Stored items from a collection
▽
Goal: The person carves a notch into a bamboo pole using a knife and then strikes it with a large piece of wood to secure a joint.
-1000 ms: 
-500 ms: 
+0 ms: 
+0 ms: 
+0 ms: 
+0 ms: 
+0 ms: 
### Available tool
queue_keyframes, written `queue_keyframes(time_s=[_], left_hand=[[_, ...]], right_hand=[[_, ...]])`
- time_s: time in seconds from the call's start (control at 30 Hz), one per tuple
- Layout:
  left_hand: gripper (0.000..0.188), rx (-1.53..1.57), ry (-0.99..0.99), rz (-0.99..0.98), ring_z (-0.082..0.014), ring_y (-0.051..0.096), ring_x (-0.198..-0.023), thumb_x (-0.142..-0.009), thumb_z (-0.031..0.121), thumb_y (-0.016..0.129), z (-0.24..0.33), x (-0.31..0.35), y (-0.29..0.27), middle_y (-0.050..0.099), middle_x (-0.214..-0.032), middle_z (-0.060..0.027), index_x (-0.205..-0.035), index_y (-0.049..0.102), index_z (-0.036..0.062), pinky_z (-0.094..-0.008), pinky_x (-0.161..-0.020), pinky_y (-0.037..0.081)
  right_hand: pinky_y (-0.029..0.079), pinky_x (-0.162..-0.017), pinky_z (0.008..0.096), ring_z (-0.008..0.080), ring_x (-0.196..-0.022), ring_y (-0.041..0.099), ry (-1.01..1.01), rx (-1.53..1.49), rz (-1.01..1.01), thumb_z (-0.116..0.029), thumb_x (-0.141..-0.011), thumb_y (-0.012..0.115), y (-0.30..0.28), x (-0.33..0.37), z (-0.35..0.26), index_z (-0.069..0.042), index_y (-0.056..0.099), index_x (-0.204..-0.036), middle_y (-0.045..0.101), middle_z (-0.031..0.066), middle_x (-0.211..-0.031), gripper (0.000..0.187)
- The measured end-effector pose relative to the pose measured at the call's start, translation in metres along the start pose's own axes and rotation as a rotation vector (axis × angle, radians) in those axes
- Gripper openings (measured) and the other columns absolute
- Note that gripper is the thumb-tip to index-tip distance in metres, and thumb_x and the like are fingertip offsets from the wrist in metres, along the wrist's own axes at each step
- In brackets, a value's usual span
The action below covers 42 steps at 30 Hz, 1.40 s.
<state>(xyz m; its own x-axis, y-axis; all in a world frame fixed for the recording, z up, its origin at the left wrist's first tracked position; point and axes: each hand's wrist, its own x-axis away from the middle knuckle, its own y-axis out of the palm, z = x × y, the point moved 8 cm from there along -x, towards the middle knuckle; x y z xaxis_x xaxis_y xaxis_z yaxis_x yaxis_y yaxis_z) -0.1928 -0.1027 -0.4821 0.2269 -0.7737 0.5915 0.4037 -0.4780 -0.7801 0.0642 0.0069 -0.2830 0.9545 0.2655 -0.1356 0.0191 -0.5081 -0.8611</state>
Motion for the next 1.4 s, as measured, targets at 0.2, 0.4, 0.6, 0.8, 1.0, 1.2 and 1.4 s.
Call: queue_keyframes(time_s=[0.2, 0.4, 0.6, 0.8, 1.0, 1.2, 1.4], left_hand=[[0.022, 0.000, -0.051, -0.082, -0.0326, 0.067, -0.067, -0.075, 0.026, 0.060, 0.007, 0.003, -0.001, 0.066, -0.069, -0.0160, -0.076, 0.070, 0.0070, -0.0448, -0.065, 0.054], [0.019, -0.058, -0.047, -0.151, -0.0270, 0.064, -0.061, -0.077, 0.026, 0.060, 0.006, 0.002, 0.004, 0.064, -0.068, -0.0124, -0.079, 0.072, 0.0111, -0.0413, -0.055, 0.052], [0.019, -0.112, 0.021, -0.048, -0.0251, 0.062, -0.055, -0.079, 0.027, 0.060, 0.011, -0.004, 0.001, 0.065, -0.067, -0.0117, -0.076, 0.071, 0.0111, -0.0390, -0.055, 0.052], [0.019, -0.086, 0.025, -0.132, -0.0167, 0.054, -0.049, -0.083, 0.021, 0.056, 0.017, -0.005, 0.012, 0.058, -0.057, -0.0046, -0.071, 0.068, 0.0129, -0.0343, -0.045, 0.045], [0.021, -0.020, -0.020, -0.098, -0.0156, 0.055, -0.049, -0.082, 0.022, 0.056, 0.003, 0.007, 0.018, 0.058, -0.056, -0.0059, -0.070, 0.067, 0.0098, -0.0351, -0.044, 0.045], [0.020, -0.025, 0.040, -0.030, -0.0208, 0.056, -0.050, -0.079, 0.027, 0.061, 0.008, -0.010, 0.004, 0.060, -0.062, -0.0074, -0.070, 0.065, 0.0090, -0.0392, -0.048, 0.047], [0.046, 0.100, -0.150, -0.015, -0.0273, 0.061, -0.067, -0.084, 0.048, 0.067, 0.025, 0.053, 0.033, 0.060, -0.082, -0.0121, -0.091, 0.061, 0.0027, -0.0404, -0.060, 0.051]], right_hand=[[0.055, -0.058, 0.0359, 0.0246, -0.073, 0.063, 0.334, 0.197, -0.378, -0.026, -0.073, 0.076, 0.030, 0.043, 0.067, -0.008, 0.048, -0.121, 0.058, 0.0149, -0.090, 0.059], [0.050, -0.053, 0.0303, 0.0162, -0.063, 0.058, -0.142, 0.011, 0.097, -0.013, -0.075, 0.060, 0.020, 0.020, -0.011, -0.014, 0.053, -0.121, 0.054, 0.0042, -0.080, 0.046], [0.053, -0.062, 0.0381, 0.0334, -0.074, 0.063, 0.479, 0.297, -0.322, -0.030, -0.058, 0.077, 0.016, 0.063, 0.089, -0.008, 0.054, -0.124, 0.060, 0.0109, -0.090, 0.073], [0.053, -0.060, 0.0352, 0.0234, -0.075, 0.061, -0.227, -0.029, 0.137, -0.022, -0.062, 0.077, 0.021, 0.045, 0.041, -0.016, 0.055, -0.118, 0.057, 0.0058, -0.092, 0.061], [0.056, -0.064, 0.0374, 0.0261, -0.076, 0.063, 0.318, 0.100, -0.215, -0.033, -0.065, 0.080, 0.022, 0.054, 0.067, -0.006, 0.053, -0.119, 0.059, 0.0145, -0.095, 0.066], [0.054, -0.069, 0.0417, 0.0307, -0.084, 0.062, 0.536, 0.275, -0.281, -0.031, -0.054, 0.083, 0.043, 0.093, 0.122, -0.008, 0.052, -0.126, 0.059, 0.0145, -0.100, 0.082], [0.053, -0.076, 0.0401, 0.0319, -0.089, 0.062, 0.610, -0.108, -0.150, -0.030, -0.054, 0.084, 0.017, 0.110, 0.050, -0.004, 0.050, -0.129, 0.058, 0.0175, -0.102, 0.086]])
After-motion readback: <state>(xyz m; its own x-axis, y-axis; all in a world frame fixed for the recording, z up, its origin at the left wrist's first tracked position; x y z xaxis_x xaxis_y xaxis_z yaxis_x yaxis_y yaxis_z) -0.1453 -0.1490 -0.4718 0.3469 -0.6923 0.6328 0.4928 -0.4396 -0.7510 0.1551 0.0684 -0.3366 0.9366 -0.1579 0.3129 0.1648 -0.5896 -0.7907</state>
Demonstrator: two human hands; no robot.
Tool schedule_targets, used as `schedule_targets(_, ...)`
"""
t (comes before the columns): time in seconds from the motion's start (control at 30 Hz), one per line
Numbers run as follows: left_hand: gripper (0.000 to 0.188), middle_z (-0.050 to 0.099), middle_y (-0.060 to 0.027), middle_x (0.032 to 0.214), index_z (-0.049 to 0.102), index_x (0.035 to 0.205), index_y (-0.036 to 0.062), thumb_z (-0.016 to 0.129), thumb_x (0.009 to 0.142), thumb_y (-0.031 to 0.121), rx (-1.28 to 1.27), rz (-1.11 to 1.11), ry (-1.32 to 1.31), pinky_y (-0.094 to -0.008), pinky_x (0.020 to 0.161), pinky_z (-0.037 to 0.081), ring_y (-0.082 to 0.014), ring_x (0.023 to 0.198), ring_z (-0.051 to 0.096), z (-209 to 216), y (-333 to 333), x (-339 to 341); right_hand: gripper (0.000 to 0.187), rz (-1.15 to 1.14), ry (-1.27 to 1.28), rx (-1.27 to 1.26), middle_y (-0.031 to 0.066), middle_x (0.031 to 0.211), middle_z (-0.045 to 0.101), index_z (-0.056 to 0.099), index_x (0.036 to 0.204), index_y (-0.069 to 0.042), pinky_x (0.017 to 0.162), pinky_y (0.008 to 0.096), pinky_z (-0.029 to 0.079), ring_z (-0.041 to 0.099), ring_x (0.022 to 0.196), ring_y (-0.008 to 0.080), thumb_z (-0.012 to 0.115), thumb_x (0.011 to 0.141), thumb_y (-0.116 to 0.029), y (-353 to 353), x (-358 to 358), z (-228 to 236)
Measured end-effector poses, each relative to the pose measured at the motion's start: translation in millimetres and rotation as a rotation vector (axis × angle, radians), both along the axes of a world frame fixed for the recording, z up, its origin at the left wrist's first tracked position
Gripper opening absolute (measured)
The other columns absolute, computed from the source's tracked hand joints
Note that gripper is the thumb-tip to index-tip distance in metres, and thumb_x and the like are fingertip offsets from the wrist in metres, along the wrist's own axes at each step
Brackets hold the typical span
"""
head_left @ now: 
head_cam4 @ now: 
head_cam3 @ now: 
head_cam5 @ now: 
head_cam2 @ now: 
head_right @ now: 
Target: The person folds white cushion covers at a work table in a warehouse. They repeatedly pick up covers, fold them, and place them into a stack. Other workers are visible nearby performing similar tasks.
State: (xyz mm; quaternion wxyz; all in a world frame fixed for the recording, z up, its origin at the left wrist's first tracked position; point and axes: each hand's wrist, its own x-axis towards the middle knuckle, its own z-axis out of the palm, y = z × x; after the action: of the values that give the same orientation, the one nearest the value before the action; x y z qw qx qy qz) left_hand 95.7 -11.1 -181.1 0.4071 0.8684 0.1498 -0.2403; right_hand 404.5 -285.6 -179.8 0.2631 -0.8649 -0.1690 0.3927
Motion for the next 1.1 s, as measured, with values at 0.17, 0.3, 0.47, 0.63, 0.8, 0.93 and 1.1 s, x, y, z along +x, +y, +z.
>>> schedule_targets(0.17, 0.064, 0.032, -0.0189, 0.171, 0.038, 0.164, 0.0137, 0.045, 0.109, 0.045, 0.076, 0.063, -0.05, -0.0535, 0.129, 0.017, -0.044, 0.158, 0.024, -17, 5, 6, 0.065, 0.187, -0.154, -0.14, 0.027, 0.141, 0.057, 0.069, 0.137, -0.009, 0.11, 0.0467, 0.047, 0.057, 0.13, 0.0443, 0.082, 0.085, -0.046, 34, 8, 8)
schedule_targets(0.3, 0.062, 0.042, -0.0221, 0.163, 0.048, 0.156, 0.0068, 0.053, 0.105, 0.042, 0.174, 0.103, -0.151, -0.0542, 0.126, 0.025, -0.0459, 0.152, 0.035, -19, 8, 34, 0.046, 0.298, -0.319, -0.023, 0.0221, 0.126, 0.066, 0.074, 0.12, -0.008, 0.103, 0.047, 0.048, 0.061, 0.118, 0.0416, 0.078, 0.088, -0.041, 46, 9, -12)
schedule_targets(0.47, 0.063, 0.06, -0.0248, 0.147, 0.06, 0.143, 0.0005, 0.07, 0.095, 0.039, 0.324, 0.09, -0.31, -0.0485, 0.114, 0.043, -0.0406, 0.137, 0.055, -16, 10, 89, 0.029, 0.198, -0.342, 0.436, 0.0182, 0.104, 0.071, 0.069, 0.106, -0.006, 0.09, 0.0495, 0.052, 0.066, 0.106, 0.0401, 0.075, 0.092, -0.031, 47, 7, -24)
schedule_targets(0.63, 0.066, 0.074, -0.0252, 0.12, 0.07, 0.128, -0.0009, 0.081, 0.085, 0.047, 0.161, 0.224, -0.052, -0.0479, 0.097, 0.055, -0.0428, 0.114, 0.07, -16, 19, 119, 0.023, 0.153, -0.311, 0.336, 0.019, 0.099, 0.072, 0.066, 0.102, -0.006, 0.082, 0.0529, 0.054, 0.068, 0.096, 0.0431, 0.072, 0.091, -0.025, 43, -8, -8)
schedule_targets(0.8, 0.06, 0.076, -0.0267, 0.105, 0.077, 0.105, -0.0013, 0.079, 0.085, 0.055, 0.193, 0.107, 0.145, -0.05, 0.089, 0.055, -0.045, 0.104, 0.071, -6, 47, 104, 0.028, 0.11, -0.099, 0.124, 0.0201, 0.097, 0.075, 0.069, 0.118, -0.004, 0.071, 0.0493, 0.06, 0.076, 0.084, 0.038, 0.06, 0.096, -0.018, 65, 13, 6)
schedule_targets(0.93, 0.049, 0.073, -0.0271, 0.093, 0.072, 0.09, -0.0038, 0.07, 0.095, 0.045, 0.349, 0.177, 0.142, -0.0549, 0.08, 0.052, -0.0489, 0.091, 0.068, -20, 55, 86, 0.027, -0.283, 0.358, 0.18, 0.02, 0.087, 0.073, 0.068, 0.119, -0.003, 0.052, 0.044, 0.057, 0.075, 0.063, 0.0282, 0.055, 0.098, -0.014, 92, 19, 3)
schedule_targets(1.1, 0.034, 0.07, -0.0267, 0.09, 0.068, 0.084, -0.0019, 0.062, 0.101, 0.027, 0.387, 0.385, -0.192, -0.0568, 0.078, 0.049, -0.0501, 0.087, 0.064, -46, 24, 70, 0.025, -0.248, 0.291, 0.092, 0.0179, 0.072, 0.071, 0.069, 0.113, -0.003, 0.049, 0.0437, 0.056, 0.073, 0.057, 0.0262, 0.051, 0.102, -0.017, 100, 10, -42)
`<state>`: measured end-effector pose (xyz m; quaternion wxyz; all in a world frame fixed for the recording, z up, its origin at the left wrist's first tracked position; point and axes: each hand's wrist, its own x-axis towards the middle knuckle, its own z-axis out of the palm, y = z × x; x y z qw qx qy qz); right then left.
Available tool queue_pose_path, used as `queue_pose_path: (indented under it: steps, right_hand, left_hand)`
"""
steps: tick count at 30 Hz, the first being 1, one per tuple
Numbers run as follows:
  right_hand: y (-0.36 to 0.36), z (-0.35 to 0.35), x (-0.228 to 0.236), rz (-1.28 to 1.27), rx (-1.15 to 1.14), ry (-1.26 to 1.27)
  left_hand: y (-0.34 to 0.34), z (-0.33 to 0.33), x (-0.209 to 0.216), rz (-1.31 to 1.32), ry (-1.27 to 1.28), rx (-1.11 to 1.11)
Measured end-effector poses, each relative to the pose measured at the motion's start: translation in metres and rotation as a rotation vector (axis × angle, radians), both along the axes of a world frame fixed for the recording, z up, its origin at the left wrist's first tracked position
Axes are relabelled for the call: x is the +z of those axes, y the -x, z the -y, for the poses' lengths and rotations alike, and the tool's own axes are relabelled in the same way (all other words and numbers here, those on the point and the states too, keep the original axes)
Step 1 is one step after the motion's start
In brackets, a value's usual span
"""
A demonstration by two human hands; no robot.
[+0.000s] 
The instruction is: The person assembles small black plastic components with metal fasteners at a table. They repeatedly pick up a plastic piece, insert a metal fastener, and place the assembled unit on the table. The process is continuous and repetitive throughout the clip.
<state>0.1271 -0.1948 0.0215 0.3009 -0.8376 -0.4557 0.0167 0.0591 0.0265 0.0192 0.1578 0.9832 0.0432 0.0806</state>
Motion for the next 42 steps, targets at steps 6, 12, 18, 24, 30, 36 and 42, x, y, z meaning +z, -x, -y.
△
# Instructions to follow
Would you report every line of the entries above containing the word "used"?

# Answer box
Tool schedule_targets, used as `schedule_targets(_, ...)`
Available tool queue_pose_path, used as `queue_pose_path: (indented under it: steps, right_hand, left_hand)`

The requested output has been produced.